| Task material |
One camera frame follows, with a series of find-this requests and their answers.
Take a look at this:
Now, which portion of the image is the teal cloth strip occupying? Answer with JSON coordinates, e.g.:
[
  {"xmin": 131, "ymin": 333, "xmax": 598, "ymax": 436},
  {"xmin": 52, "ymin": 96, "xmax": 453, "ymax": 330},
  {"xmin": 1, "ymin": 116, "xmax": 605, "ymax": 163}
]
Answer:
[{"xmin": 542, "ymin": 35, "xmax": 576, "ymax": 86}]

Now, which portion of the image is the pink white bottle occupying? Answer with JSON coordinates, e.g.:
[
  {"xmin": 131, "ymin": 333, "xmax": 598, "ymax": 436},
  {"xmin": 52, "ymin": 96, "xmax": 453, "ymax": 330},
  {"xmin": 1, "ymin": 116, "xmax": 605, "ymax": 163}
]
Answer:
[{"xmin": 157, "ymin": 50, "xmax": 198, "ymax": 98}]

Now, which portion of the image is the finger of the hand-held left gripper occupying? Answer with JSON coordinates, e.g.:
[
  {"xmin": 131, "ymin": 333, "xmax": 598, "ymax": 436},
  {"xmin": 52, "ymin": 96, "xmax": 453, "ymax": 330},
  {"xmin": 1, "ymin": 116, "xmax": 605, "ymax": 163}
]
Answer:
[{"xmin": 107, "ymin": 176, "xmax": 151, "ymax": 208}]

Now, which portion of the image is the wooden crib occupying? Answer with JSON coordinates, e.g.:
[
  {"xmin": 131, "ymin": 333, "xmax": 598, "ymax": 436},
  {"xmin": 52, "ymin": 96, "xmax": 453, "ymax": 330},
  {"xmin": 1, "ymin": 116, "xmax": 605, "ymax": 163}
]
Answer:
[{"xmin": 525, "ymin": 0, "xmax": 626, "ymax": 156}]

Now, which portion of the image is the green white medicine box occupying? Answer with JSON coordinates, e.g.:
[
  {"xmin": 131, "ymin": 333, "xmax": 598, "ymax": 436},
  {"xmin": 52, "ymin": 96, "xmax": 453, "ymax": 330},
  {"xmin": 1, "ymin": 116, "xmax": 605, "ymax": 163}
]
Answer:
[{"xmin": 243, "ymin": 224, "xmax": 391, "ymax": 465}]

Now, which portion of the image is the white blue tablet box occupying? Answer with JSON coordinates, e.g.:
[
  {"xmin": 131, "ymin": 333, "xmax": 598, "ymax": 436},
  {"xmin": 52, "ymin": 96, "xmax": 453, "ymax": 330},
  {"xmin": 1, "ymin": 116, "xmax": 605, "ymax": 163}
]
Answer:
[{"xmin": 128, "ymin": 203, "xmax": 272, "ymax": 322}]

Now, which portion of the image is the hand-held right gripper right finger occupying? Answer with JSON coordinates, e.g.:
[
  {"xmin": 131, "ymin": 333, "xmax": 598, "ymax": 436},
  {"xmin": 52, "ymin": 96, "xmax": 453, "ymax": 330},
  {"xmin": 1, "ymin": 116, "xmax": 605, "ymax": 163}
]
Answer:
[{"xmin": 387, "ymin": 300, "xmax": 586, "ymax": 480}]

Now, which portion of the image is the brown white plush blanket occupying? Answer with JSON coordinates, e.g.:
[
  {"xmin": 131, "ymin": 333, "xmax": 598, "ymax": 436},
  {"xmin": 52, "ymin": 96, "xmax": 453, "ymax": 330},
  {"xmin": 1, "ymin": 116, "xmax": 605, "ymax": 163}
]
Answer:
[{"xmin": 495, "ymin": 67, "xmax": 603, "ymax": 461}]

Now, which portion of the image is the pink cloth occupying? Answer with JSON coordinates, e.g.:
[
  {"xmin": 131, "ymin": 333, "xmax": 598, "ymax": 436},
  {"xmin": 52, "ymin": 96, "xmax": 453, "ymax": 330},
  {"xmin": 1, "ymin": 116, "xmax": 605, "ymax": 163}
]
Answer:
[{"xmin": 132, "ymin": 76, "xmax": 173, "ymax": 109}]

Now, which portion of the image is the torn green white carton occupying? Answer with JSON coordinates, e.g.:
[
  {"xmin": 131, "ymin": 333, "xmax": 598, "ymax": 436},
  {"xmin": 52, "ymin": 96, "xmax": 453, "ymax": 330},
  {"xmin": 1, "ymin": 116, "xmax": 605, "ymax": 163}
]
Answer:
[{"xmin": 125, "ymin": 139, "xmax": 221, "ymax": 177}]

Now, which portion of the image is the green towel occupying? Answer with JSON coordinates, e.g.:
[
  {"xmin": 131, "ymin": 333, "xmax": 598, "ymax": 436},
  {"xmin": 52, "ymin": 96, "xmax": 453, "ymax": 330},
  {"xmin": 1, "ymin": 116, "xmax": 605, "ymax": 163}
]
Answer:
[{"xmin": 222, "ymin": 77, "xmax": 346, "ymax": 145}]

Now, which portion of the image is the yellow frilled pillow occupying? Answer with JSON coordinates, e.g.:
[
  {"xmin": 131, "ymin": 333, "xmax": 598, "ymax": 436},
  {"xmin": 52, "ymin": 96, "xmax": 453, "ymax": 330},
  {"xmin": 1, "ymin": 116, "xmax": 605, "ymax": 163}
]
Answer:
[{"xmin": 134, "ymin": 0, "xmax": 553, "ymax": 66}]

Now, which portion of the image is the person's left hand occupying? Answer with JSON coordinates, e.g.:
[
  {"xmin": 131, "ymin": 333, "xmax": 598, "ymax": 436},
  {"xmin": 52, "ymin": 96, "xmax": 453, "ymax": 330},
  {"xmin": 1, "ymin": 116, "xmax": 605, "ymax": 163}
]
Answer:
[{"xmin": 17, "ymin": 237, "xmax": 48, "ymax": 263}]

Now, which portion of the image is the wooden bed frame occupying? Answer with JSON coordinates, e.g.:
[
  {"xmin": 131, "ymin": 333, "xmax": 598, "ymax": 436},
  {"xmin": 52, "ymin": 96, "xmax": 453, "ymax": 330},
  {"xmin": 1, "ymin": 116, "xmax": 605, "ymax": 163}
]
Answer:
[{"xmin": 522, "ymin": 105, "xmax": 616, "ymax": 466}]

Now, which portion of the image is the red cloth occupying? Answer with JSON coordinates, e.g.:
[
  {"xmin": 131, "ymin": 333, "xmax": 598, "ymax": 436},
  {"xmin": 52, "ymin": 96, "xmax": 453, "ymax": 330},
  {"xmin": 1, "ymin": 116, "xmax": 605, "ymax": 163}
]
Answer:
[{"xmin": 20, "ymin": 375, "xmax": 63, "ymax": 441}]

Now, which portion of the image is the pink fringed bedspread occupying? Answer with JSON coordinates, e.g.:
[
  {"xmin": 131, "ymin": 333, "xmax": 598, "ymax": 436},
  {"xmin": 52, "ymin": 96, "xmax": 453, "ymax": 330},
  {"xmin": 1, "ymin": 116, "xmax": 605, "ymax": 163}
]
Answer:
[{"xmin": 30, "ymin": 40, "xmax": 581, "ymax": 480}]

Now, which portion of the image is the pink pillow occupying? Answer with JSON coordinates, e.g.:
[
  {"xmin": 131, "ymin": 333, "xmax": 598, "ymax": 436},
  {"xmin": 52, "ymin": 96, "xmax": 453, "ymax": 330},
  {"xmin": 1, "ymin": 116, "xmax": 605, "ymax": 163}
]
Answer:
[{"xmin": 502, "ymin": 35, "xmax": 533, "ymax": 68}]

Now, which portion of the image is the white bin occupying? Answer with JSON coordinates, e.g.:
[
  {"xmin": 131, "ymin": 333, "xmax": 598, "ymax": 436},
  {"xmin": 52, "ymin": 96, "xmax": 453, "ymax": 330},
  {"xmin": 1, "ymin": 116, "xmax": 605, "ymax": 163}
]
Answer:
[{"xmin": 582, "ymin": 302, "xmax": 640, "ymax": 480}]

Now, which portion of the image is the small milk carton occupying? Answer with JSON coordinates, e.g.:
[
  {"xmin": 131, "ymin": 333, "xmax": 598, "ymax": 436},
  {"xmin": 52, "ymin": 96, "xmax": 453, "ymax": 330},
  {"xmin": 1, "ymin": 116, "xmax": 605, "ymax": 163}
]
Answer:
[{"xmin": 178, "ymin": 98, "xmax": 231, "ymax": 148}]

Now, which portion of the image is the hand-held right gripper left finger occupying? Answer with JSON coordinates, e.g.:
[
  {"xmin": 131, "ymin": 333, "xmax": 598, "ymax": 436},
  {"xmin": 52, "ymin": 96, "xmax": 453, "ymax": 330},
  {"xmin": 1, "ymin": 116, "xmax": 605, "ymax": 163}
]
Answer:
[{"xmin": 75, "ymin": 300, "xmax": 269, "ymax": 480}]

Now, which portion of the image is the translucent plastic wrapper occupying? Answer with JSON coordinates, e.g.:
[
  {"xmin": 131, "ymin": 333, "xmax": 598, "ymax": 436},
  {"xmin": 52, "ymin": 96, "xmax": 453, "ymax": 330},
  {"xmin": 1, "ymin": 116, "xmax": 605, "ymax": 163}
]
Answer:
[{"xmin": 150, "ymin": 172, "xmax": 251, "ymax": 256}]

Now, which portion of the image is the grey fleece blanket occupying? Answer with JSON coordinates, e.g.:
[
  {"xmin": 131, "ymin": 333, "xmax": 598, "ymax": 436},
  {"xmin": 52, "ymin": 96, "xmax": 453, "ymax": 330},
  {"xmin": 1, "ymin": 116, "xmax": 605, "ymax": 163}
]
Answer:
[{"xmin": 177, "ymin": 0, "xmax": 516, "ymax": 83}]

| Required action |
Could you report how many lines of the listing contain the word "right"? Only the number is needed.

| Output for this exercise |
2